I'd like the data below restated word for word, with the pictures left out.

========================================

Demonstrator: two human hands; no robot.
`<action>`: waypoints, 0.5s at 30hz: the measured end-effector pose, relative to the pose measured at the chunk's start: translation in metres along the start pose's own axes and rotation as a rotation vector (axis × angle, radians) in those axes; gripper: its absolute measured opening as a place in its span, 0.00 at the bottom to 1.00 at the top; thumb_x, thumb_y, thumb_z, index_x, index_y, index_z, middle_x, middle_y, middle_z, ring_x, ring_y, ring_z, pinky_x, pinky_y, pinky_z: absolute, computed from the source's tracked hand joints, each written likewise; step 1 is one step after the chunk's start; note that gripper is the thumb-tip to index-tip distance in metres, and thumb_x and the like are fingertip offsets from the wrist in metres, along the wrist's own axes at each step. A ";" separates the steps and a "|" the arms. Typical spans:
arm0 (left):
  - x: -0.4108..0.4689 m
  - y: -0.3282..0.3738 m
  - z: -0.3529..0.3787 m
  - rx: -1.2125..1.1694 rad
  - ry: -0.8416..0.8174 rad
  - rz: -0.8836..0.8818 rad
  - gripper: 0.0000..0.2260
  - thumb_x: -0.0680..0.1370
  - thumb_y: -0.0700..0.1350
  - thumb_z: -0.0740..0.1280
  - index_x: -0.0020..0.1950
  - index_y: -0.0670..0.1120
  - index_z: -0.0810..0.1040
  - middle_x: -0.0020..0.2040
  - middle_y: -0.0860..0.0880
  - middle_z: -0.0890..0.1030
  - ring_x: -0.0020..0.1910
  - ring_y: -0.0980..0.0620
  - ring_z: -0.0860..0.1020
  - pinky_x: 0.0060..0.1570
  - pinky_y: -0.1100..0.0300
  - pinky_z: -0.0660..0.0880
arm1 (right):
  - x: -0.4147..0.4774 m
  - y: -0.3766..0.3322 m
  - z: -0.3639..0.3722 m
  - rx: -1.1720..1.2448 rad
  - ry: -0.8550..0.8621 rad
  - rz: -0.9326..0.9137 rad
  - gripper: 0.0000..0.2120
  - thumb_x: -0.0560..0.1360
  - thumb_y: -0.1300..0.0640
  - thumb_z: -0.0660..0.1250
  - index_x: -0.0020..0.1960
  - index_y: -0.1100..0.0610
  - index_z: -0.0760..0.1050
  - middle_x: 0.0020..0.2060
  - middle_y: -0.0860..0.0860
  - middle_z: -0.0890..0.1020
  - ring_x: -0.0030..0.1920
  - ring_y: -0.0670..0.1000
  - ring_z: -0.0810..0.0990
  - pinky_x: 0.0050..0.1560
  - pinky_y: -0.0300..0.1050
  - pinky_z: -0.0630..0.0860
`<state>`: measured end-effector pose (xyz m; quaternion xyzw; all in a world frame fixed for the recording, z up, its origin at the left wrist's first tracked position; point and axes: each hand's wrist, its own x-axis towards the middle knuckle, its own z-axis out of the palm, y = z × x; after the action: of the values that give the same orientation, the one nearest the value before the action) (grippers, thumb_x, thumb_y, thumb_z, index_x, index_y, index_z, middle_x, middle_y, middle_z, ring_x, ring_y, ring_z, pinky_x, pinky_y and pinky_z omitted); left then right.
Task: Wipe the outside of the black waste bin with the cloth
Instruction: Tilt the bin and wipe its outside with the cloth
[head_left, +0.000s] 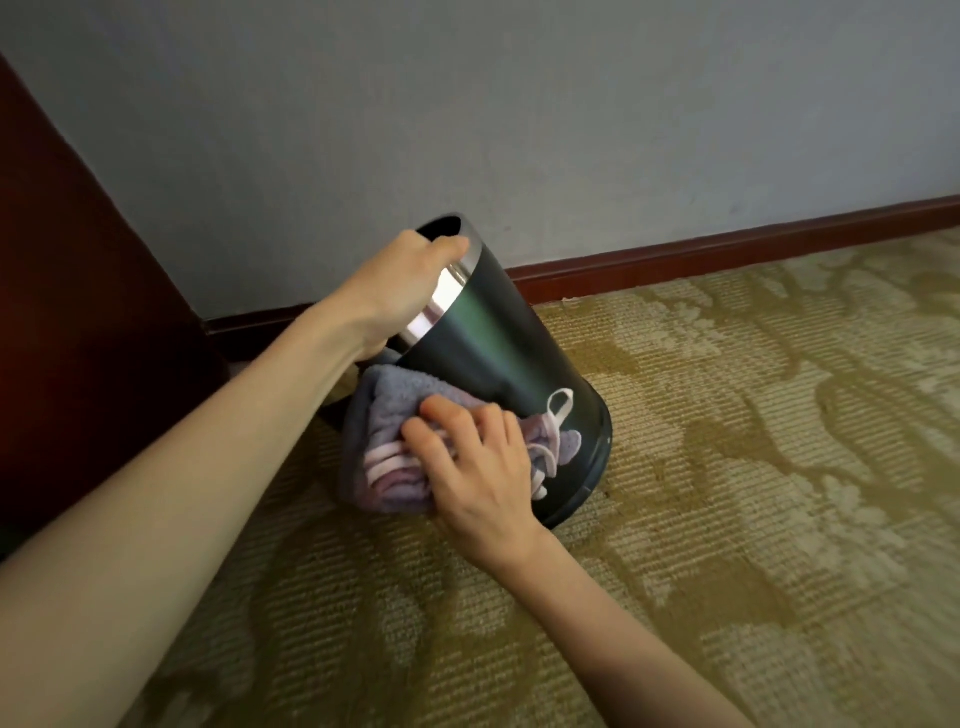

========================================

:: Answer box ::
Demonstrator: two human hands; no robot.
`<action>`: waypoints, 0.5s at 30hz: the measured end-effector pose, relative to the pose measured at the chunk's start: translation in metres along the start pose's own axes and rotation as a rotation vector (axis × angle, radians) in those axes; gripper: its absolute measured opening as a place in its span, 0.00 at the bottom to 1.00 at the top; thumb_x, thumb_y, thumb_z, index_x, index_y, index_z, middle_x, middle_y, middle_z, ring_x, ring_y, ring_z, pinky_x, pinky_y, pinky_z: absolute, computed from the source's tracked hand joints, each written likewise; step 1 is one step after the chunk's start; note that gripper is the thumb-tip to index-tip distance in metres, and thumb_x and the like are fingertip offsets from the wrist in metres, along the wrist's own axes at each step. A ";" separates the steps and a "|" the arms. Typical spans:
arm0 (left):
  - x: -0.4108..0.4689 m
  - y: -0.3282..0.3738 m
  - z: -0.3529..0.3787 m
  - rx: -1.2125..1.1694 rad
  - ry: -0.8416..0.8174 rad
  - rz: -0.8836..0.8818 rad
  - gripper: 0.0000..0.2260
  - thumb_x: -0.0680..0.1370
  - thumb_y: -0.0700..0.1350
  - thumb_z: -0.0740..0.1280
  - index_x: -0.0020..0.1950
  - index_y: -0.0670..0.1120
  - index_z: -0.0810..0.1040
  - middle_x: -0.0020..0.2040
  - middle_y: -0.0860..0.0880
  - middle_z: -0.0890..0.1030
  - ring_x: -0.0020..0.1910
  - ring_y: -0.0980..0.0620
  - ring_z: -0.0860..0.1020
  - pinky_x: 0.0060..0.1570
  - pinky_y: -0.1100..0.0300
  - pinky_z: -0.0660..0.0880
arm1 (right):
  - x: -0.4147..0.4774 m
  - y: -0.3766..0.3322 m
  - z: -0.3639..0.3722 m
  - rx: -1.1720..1.2448 rad
  - ry: -0.8550..0.8621 rad
  - rz: -0.9326..0.9137 rad
  - gripper: 0.0000..0.2120
  - thumb_x: -0.0560..0.1360
  - thumb_y: -0.1300..0.0640
  - thumb_z: -0.0660..0.1250
  - index_x: -0.0020..0.1960
  - index_y: -0.1100..0.0610
  - index_z: -0.0760..0.1050
  - middle_x: 0.0020..0.2060
  - middle_y: -0.0860..0.0860
  - middle_z: -0.0890..0.1020
  - ring_x: -0.0030..0.1920
  - ring_y: -0.0670..0.1000
  - ring_z: -0.0810..0.0990
  - pinky_x: 0.0050..0.1560
  - pinky_y: -0.0300..0.1050
  - pinky_z: -0.0630..0.0860
`<state>`: measured end-effector pose (xyz m; quaternion xyzw; all in a world frame fixed for the recording, z up, its origin at the left wrist's first tracked position; point and axes: each hand's wrist, its own x-axis towards the middle knuckle, its own z-axis out of the palm, y = z × x; after the action: of the values that give the same orientation, the one nearest the value before the action) (grippers, thumb_x, thumb_y, thumb_z, index_x, index_y, index_z, middle_x, middle_y, middle_z, ring_x, ring_y, ring_z, pinky_x, pinky_y and pinky_z omitted); left then right.
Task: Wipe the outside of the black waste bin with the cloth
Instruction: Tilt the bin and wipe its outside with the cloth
[head_left, +0.000s] 

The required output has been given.